Last year I started to take an interest in these kinds of cases and created a repo to document such projects and their communications on the matter. Here's the repo if this is an area of intrigue for you too: https://github.com/ssddanbrown/Open-Source-Confusion-Cases

They are using OSI approved licenses (Apache 2.0 and GPLv3) however.
To quote

>Noodl will be available under open-source licenses, with additional features offered in the commercial version.

So only a (small?) part of it will be open source, a number of (unspecified?) features will still be proprietary.

There are only a select few features that will be closed source, there is a small text on the page explaining it.

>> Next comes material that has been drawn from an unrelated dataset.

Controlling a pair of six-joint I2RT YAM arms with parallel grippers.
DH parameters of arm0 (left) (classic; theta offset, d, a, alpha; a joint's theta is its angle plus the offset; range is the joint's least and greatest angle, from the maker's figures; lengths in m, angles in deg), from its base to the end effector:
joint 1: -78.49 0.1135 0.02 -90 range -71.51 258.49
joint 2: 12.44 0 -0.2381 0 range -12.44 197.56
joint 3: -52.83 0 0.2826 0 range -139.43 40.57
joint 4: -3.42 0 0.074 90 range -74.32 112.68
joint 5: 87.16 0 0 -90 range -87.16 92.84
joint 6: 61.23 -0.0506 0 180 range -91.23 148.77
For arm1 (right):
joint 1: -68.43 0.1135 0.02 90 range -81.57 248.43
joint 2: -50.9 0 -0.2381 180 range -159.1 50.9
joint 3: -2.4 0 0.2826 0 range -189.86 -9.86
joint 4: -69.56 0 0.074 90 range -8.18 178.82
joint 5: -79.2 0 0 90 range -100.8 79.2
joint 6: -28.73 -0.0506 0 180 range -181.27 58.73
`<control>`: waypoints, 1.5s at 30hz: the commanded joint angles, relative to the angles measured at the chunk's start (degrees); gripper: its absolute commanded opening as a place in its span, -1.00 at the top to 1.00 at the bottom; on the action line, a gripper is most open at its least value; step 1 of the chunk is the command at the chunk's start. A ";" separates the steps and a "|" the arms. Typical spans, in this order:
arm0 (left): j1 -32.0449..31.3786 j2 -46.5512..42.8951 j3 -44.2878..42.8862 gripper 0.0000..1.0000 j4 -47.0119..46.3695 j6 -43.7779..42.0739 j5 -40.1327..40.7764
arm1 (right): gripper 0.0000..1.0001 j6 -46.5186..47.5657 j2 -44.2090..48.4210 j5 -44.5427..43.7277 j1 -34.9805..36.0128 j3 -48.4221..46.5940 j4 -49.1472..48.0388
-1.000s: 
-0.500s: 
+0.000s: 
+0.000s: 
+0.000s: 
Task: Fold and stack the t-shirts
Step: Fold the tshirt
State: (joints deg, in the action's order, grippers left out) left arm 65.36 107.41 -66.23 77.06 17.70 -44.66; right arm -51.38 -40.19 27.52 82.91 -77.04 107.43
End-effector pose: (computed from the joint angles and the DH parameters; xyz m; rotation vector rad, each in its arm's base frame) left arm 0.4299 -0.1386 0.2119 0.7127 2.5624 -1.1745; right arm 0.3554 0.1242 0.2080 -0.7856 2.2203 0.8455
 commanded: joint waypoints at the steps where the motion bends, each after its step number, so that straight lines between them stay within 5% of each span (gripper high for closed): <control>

> features such as collaboration tools, version control, and optimizations for scaling applications.

Open "core" might not have been the best wording, since you will be able to open/edit and deploy your apps with the open source version.

The open core will be fully functional - and if anyone is inclined to branch and build their own versions, everything needed will be there to get started.
No Linux support. How very disappointing.
And the "delete account" functionality appears to not work. That's also very disappointing.
We had Linux support a long time ago, but there were not enough users to make it viable to keep up with performance and stability.

Going open source, maybe that will make it easier to us to maintain a Linux version of Noodl. That would be amazing!

Hey all - Noodl co-founder here. Just wanted to chime in about what will be open source vs commercial.

Everything you need to build, deploy, maintain, and host applications will be free and fully open source. We will offer a commercial version with extra features, including collaboration tools, version control, and optimizations for scaling apps.

We're taking a measured (aka, slightly slow) approach to the transition to ensure we get the governance model right and have time to include community members in the process.